Agenda for the joint KB, BNF, ONB and BNE NetarchiveSuite tele-conference 2017-11-07, 13:00-14:00.
- BNF: Sara
- ONB: Michaela, Andreas (need to leave at 13:45)
- KB/DK - Copenhagen: Stephen, Tue, Nicholas
- KB/DK - Aarhus: Colin, Sabine
- BNE: -
- KB/Sweden: -
Upcoming NAS developments
Status of the production sites
- Our third broad crawl ran from September 13 to September 25 – with a budget of 10 MB per domain, that is to say we ran our usual step 1. Due to unsolved problems with H3 we will not be able to run step 2 (budget normally 100 MB)
- We are preparing the event crawl of the local and regional elections on November 21. As our selective crawls cover the news media part of the elections, we will exclude them from the event crawl. We talked about using the last broad crawl for 2017 as a “back up” for the event crawl by starting it just after the election day. But as we won’t be able to run an “in depth going” broad crawl before spring 2018, so this will be no option. Anyway, focus will be on Social Media (Twitter, Facebook, YouTube) NGO’s, companies, other stakeholders.
- We hope to get hints and help from the to days Social Media workshop. The first day was very fruitfull. It focused on how to identify relevant profiles, content etc on Twitter and Facebook. The second day will be about capturing content (API’s etc.). After the second day (on Monday) I’ll provide any information that would be useful for you.
- We implemented BCWeb in our production system, our intention is to use it for the election event crawl. But there are still some open questions, especially the transfer in connection to our new way to build configurations (which do not include hops) is a big issue to be solved.

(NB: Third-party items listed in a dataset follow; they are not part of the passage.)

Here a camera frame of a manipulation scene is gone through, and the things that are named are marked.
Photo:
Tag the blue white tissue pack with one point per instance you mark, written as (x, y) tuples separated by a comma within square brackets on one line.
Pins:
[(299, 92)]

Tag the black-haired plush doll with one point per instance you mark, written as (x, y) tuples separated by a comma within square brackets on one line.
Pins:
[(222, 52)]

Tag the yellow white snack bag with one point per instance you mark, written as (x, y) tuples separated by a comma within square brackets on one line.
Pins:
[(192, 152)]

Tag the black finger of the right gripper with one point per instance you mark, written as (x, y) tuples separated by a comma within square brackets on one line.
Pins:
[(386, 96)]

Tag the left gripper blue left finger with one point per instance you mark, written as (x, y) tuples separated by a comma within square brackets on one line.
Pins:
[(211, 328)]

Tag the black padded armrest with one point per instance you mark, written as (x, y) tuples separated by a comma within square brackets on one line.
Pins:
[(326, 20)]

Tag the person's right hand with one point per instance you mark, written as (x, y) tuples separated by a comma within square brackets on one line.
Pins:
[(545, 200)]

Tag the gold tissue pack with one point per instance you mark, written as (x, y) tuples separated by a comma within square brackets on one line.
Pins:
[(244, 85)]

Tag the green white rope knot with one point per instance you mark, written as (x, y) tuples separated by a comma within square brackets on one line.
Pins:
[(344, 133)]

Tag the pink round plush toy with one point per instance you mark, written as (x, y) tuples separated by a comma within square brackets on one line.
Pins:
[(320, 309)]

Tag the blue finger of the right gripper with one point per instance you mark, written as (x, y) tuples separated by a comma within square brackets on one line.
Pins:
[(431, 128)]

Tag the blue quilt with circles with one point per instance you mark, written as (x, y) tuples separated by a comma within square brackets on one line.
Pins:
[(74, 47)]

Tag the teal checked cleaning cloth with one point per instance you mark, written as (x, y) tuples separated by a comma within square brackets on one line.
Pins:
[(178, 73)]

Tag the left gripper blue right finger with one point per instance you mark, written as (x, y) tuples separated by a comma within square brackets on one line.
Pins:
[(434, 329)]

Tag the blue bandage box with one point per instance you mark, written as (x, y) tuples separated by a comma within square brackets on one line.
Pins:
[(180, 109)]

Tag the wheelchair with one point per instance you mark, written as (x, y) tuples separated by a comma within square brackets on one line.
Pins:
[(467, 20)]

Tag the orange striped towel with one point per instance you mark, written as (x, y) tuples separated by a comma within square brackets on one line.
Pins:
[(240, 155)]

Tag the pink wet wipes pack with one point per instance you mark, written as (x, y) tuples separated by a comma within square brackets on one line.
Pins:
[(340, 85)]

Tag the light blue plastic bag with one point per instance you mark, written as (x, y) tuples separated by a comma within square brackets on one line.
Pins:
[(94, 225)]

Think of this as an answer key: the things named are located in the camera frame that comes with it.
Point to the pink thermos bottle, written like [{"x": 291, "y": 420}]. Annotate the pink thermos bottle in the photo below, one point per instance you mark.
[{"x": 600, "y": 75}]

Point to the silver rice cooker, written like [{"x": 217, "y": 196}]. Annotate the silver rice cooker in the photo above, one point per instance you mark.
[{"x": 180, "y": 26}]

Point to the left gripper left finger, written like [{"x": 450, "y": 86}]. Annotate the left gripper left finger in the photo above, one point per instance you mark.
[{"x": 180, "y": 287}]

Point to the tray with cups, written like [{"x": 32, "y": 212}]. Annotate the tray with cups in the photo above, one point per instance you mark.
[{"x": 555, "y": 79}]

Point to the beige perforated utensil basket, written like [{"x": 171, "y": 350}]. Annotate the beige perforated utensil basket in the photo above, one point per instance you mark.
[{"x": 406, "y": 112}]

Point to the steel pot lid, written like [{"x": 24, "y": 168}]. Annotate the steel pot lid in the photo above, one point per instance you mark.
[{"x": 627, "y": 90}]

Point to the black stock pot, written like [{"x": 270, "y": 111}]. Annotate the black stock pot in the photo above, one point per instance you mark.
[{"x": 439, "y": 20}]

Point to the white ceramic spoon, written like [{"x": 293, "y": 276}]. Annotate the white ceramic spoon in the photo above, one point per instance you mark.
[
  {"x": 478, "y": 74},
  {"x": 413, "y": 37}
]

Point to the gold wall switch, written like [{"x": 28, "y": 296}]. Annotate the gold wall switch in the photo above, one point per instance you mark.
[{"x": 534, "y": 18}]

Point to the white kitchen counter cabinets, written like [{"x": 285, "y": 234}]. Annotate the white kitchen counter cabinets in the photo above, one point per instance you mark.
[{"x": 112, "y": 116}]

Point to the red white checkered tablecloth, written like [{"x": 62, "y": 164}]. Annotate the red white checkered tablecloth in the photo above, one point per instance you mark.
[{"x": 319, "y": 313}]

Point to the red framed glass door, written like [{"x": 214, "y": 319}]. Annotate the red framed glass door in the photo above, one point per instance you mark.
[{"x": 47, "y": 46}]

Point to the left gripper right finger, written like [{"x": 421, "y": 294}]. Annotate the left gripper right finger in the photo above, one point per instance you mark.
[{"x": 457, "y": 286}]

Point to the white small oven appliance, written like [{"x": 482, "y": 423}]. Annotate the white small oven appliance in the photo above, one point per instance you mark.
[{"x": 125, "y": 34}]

- We started testing BNF’s NAS preload tool for the activation/deactivation of domains and cleaning up of their seeds concerning the broad crawls.
- Our Webdanica project (automatic finding Danish content from TLD’s other than .dk by capturing outlinks from domains archived in Netarchive) is almost ready for going into production.
- Our 2017 broad crawl was launched on the 16th October. The settings are 1500 URLs per domain, with a limit of 3 days per job. Our prediction of the overall volume based on our tests seems to have been underestimated: we had calculated around 77 TB with these settings and after three weeks of crawling we are now expecting a final volume of around 97 TB. This is still within our overall storage budget but we are keeping a close watch on the volume of data collected. So far we have encountered no major problems, both H3 and the new infrastructure are functioning correctly.
- We are also continuing to work on updating our full-text indexing process with the aim of indexing our news crawls since 2016. We have been updating the indexing schema to follow recent developments on warc-indexer and we will be working on the organisation of the index to improve query performance. The research project that will use this index to study neologisms is starting this week, so we will be working closely with a research engineer over the next few weeks.
- We are working on BCweb to integrate KB developments in the 5.3 release and fixing some minor layout and redirection bugs.
- Our Domain Crawl for this year just finshed a few days ago (With Nas 5.3 and all the expected problems - a lot of times we had to terminate jobs by calling the kill script, a couple of times we had to stop NAS and had to clear the message queue, due to too many messages, which caused inactivity of NAS)
- Now we are doing some postprocessing work (indexing, reporting)
- Next step is a redeployment of 5.3.1 to reproduce our problems we had in summer and to save the log files for further discussion. If that fails again we go back to 5.3. which works for selective crawls only without a problem
- We have just finished our domain crawl. We started it in August with a 10 MB limit and archived approx. 5 TB of data. We will not do a 2nd stage due to our storage budget. We will analyse the outcome, because the behaviour and storage consumption has changed with H3. (In 2015 we used 0,5 TB for stage 1 with 10 MB.)
- Our domain crawl interval will change to annual crawls. Unfortunately, we will not get more storage. It will change from 2 TB/10 TB to an annual budget of 6 TB.
- Parliamentary elections took place mid-October and our crawl continues until a have a new government.
- In November we start another crawl of our women/gender collection.
- December 5th
- January 9th, 2018
Any other business?